▶ [Task item]: In the records below, count every line containing "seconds". Reply with the number only.

Stored data:
..........

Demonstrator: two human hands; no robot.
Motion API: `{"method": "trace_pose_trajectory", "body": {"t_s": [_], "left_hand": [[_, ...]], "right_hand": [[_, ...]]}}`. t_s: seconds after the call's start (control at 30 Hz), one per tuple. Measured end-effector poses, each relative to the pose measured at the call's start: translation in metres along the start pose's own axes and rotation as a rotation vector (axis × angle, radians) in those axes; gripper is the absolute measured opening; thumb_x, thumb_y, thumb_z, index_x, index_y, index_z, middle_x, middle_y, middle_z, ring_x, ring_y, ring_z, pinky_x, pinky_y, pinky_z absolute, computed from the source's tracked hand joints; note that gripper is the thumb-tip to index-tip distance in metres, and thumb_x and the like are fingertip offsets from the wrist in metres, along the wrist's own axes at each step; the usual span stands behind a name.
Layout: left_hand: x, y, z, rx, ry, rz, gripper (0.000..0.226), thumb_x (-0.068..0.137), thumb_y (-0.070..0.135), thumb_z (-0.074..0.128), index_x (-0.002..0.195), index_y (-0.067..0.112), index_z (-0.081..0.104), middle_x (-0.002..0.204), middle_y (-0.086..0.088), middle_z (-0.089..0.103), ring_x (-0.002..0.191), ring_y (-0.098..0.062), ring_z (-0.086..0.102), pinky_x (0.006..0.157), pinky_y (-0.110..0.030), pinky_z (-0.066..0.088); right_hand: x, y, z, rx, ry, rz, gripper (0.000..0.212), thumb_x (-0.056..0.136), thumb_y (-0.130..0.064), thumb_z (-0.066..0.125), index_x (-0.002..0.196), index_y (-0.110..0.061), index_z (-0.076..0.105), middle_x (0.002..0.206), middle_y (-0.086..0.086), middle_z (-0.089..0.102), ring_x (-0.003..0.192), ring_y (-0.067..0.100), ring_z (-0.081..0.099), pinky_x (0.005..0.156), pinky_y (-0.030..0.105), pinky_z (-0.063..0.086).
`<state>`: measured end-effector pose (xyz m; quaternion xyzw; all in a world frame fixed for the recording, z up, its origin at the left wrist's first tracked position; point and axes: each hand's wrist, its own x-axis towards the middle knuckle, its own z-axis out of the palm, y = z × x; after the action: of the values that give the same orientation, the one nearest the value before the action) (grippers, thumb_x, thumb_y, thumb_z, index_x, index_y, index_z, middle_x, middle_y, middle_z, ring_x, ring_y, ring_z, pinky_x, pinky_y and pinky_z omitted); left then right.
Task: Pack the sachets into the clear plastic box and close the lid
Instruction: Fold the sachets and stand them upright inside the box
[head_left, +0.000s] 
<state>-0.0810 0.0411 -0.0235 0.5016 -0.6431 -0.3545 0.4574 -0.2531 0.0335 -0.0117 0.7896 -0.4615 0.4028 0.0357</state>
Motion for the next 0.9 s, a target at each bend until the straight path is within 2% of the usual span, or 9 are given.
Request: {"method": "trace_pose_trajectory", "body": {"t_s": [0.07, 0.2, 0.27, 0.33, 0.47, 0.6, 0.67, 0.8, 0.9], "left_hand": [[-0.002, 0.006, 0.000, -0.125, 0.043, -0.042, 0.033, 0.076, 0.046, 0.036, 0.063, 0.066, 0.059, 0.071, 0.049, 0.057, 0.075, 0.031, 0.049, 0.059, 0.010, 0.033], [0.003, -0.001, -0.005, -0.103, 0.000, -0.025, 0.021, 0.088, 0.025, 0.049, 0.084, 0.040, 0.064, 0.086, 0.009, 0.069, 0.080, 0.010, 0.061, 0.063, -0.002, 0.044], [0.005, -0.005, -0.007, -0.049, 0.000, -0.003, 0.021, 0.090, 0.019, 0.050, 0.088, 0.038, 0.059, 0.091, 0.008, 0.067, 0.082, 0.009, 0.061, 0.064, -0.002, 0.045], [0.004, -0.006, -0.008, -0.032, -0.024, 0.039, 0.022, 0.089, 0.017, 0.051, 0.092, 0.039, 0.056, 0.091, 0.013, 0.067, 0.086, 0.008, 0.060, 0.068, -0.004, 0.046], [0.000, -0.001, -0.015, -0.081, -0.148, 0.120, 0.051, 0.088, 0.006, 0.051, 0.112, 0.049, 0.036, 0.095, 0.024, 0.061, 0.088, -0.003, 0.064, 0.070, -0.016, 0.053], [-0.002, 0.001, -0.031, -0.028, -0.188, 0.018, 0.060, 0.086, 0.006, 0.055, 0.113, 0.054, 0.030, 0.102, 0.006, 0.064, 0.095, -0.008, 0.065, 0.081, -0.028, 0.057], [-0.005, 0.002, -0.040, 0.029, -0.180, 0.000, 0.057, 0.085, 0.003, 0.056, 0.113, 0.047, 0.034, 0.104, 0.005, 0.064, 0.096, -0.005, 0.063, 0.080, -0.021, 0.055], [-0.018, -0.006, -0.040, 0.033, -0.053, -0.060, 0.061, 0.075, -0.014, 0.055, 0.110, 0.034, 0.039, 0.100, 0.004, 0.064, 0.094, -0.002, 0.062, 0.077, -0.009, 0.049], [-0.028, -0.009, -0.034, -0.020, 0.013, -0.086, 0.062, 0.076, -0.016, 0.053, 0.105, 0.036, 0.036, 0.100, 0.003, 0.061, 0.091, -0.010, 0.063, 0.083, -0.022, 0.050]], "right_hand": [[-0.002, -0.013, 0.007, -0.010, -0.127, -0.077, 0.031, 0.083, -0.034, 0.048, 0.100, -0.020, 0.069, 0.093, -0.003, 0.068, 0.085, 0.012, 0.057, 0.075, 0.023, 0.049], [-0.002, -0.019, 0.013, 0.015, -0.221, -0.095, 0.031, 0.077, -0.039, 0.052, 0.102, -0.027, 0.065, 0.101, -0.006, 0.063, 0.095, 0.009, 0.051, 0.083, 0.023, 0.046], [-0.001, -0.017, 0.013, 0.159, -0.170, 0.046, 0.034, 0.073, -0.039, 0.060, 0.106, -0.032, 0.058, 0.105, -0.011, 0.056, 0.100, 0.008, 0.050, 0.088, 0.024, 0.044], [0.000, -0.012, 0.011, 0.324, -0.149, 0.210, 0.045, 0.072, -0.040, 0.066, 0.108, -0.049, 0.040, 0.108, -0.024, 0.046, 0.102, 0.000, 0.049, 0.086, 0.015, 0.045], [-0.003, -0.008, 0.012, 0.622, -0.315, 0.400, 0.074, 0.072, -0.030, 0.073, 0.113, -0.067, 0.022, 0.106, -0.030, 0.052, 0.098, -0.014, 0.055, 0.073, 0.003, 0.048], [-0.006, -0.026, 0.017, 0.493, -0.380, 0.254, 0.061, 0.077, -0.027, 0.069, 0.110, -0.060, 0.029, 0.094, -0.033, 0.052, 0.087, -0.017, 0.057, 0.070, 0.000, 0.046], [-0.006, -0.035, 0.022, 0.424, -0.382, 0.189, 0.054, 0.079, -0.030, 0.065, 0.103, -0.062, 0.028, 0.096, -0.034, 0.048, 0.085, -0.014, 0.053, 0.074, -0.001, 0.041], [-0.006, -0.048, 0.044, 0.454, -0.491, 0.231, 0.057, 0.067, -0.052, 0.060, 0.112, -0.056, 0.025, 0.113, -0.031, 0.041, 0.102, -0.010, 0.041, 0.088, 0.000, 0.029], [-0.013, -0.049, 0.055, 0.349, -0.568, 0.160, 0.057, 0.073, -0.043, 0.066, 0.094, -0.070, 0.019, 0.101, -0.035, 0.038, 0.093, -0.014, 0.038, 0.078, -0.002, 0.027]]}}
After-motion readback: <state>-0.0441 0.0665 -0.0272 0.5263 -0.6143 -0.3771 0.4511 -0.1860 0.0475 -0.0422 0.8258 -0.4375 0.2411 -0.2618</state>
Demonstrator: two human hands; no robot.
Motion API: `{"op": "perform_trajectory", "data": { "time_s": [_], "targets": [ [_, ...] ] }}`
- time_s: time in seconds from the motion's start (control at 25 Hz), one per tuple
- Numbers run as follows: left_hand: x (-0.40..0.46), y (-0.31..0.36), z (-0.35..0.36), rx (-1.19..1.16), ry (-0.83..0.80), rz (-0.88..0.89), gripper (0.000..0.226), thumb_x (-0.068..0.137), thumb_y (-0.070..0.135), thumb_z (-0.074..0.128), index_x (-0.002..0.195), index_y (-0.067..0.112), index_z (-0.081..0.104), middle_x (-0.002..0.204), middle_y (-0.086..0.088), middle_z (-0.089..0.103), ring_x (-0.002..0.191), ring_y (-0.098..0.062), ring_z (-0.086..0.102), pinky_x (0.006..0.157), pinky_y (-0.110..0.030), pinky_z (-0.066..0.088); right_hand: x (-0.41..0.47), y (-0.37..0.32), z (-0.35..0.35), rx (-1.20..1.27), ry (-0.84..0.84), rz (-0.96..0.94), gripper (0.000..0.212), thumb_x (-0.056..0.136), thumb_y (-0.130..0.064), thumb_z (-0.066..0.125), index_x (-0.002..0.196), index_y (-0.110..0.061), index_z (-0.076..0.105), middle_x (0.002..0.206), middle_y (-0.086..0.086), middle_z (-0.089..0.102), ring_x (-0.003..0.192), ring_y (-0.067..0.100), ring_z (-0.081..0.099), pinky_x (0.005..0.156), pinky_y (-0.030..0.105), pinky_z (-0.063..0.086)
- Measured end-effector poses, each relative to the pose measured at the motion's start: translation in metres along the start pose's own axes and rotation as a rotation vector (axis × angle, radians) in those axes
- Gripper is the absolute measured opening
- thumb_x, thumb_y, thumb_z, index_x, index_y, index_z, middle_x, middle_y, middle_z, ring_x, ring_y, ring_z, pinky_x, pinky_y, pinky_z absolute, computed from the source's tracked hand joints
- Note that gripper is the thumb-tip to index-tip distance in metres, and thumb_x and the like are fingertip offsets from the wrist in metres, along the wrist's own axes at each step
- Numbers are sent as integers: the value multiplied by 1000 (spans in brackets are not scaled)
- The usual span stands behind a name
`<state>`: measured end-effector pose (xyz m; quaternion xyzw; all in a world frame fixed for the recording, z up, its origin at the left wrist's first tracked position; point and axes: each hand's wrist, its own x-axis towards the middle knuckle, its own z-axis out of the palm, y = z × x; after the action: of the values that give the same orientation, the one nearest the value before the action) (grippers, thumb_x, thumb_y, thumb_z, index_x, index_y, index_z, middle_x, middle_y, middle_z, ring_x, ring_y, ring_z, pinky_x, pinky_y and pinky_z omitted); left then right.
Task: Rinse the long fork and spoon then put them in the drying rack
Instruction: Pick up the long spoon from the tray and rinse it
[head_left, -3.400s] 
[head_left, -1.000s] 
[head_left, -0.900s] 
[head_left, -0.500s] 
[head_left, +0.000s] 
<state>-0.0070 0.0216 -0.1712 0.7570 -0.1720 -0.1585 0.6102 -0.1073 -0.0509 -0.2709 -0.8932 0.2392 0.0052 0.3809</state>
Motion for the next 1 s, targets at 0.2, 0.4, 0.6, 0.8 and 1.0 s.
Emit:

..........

▶ [Output below]: 2